## Exercise description
Only the pictures stay out; every record is to be quoted exactly.

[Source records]
====
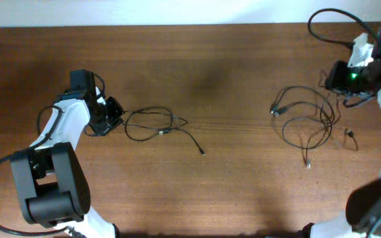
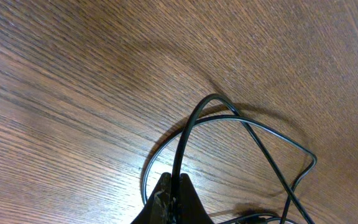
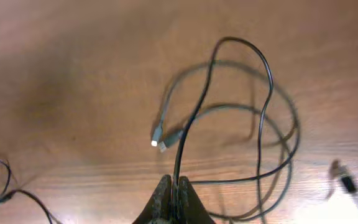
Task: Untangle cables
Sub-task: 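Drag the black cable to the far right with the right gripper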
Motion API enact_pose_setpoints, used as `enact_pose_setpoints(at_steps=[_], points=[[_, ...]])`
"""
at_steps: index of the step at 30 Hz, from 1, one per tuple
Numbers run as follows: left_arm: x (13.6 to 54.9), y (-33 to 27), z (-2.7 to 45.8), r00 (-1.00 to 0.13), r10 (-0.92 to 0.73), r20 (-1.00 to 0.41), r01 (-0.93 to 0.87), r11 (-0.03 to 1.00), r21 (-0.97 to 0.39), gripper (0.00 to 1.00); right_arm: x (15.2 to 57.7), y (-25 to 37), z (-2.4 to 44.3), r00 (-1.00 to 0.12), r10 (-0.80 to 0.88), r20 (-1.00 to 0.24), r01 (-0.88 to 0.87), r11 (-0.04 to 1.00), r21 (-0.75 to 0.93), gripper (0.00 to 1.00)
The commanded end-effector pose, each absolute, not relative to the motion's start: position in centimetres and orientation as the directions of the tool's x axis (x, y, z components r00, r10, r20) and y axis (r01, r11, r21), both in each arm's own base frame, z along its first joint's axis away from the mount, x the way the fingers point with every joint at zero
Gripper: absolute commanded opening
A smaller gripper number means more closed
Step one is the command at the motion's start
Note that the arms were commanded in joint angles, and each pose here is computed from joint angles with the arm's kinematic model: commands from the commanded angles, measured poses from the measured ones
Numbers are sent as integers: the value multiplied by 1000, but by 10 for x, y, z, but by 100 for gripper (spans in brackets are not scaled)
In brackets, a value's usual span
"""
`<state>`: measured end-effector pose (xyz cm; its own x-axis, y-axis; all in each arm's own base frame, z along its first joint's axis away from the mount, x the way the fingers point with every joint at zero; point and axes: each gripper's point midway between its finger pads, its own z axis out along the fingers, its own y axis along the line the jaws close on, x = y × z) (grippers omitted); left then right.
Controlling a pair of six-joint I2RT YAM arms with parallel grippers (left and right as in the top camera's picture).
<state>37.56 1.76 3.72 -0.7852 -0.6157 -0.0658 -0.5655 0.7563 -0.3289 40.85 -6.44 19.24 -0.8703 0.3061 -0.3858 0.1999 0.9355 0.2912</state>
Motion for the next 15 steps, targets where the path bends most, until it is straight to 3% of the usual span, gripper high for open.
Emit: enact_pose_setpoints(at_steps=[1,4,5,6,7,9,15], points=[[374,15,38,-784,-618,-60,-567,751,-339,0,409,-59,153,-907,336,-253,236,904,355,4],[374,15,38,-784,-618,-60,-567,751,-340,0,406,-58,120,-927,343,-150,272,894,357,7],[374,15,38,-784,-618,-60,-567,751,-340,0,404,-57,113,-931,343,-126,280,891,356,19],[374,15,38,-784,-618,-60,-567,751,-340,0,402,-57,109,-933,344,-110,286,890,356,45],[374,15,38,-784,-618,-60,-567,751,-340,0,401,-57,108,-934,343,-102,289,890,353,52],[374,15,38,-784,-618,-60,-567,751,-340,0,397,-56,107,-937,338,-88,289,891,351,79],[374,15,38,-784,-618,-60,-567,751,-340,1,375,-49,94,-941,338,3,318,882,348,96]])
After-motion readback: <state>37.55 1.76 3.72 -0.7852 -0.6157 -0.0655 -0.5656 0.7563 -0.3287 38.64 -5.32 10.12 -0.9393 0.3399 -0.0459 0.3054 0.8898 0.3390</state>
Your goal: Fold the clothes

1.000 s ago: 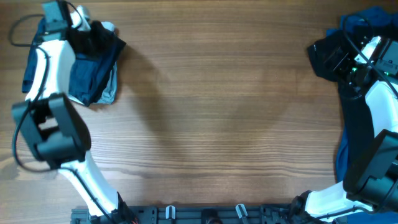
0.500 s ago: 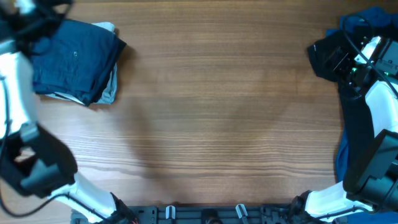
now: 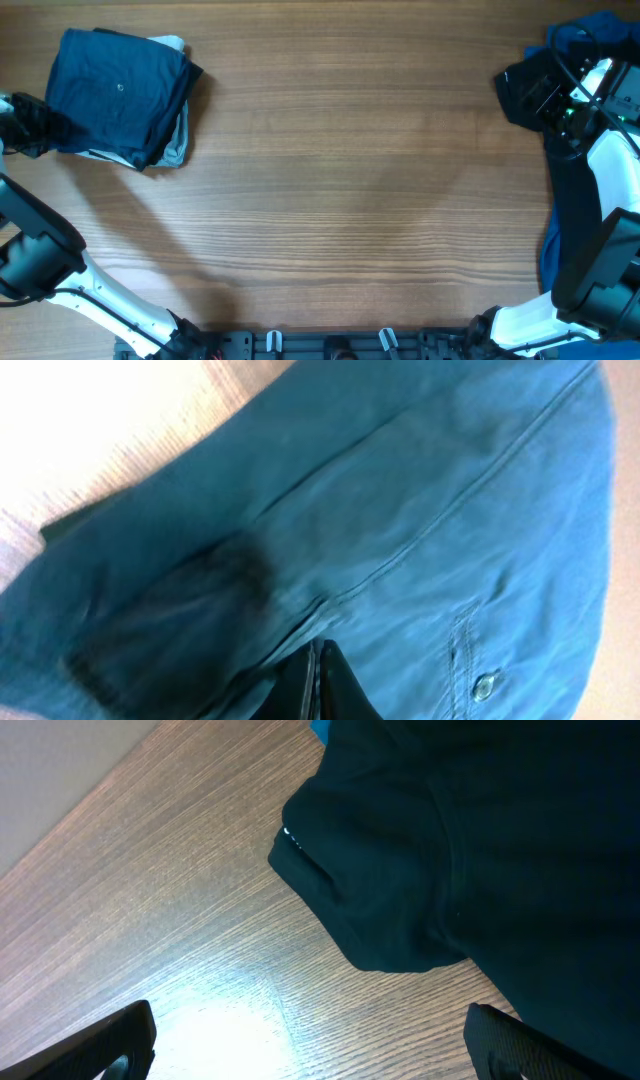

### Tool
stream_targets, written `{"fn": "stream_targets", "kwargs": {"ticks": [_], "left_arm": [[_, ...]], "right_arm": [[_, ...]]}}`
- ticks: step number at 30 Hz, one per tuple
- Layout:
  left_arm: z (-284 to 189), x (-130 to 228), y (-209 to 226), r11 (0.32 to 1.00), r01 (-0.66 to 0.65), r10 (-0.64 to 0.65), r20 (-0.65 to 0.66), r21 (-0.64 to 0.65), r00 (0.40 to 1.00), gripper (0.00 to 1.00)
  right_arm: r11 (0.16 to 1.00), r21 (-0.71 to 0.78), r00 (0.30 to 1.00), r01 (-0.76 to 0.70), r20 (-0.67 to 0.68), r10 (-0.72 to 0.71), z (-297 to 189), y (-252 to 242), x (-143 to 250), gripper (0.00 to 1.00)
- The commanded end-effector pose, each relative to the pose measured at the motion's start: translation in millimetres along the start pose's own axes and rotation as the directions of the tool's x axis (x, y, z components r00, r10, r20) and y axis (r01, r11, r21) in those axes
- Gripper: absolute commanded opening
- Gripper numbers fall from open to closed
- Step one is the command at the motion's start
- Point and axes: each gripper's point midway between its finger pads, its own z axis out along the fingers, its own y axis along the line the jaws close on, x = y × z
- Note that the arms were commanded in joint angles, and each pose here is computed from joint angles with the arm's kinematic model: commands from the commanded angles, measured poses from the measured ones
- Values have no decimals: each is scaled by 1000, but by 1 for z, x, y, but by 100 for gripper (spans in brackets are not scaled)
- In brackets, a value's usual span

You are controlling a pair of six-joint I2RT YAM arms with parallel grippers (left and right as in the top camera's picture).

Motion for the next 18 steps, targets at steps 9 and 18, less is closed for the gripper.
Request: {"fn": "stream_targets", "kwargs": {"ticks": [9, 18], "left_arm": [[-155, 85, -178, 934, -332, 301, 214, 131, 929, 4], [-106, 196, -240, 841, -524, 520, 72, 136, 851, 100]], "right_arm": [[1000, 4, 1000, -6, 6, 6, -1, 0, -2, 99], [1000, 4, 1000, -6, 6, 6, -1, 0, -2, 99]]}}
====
## Expected answer
Task: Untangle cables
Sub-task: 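Drag the black cable to the far right with the right gripper
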Motion API enact_pose_setpoints, used as `enact_pose_setpoints(at_steps=[_], points=[[_, ...]])`
"""
at_steps: index of the step at 30 Hz, from 1, one per tuple
Numbers run as follows: left_arm: x (13.6 to 54.9), y (-33 to 27), z (-2.7 to 45.8), r00 (-1.00 to 0.13), r10 (-0.92 to 0.73), r20 (-1.00 to 0.41), r01 (-0.93 to 0.87), r11 (-0.03 to 1.00), r21 (-0.97 to 0.39), gripper (0.00 to 1.00); right_arm: x (15.2 to 57.7), y (-25 to 37), z (-2.4 to 44.3), r00 (-1.00 to 0.12), r10 (-0.80 to 0.88), r20 (-1.00 to 0.24), r01 (-0.88 to 0.87), r11 (-0.04 to 1.00), r21 (-0.75 to 0.93), gripper (0.00 to 1.00)
The commanded end-effector pose, each absolute, not relative to the motion's start: position in centimetres and orientation as the directions of the tool's x axis (x, y, z components r00, r10, r20) and y axis (r01, r11, r21), both in each arm's own base frame, z along its first joint's axis away from the mount, x the way the fingers point with every joint at zero
Gripper: absolute commanded opening
A smaller gripper number means more closed
Step one is the command at the motion's start
Note that the arms were commanded in joint angles, and each pose here is computed from joint angles with the arm's kinematic model: commands from the commanded angles, measured poses from the measured ones
Numbers are sent as integers: the value multiplied by 1000, but by 10 for x, y, z, but by 100 for gripper (spans in brackets are not scaled)
In brackets, a value's usual span
"""
`<state>`: measured end-effector pose (xyz cm; its own x-axis, y-axis; all in each arm's own base frame, z along its first joint's axis away from the mount, x the way the fingers point with every joint at zero; point and axes: each gripper's point midway between its finger pads, its own z axis out along the fingers, its own y axis along the line the jaws close on, x = y × z) (grippers omitted); left then right.
Controlling a pair of six-joint I2RT YAM arms with parallel grippers (left and right as in the top camera's picture).
<state>37.56 1.76 3.72 -0.7852 -0.6157 -0.0658 -0.5655 0.7563 -0.3289 40.85 -6.44 19.24 -0.8703 0.3061 -0.3858 0.1999 0.9355 0.2912</state>
Motion for the next 15 steps, targets where the path bends most, until it is straight to 3% of the usual span, gripper high for open.
Emit: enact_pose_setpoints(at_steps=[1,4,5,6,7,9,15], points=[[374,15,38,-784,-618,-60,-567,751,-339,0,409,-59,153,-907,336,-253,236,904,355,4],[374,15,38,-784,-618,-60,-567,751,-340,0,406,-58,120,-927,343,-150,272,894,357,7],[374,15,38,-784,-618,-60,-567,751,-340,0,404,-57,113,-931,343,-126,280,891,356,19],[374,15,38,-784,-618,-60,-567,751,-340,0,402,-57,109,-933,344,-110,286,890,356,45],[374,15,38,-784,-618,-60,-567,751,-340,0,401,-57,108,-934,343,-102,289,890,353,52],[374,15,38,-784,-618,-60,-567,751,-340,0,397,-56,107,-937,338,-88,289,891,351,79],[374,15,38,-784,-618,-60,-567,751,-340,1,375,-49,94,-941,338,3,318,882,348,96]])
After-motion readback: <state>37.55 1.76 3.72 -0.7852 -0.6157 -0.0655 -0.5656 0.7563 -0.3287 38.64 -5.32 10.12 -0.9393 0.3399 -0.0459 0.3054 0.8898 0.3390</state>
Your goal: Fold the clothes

1.000 s ago: 
0.500 s ago: 
now: 

### Tool
stream_targets, written `{"fn": "stream_targets", "kwargs": {"ticks": [_], "left_arm": [[_, ...]], "right_arm": [[_, ...]]}}`
- ticks: step number at 30 Hz, one per tuple
- Layout:
  left_arm: z (-284 to 189), x (-130 to 228), y (-209 to 226), r11 (0.32 to 1.00), r01 (-0.66 to 0.65), r10 (-0.64 to 0.65), r20 (-0.65 to 0.66), r21 (-0.64 to 0.65), r00 (0.40 to 1.00), gripper (0.00 to 1.00)
  right_arm: r11 (0.16 to 1.00), r21 (-0.71 to 0.78), r00 (0.30 to 1.00), r01 (-0.76 to 0.70), r20 (-0.67 to 0.68), r10 (-0.72 to 0.71), z (-297 to 189), y (-252 to 242), x (-143 to 250), gripper (0.00 to 1.00)
- The commanded end-effector pose, each relative to the pose measured at the motion's start: translation in millimetres along the start pose's own axes and rotation as the directions of the tool's x axis (x, y, z components r00, r10, r20) and y axis (r01, r11, r21) in those axes
- Gripper: absolute commanded opening
- Gripper numbers fall from open to closed
- Step one is the command at the motion's start
- Point and axes: each gripper's point midway between its finger pads, its own z axis out along the fingers, its own y axis along the line the jaws close on, x = y × z
- Note that the arms were commanded in joint angles, and each pose here is computed from joint angles with the arm's kinematic model: commands from the commanded angles, measured poses from the measured ones
- Values have no decimals: each is scaled by 1000, but by 1 for z, x, y, but by 100 for gripper (spans in brackets are not scaled)
- In brackets, a value's usual span

You are controlling a pair of six-joint I2RT YAM arms with parallel grippers (left and right as in the top camera's picture).

Motion for the next 18 steps, targets at steps 9 and 18, less is closed for the gripper.
Request: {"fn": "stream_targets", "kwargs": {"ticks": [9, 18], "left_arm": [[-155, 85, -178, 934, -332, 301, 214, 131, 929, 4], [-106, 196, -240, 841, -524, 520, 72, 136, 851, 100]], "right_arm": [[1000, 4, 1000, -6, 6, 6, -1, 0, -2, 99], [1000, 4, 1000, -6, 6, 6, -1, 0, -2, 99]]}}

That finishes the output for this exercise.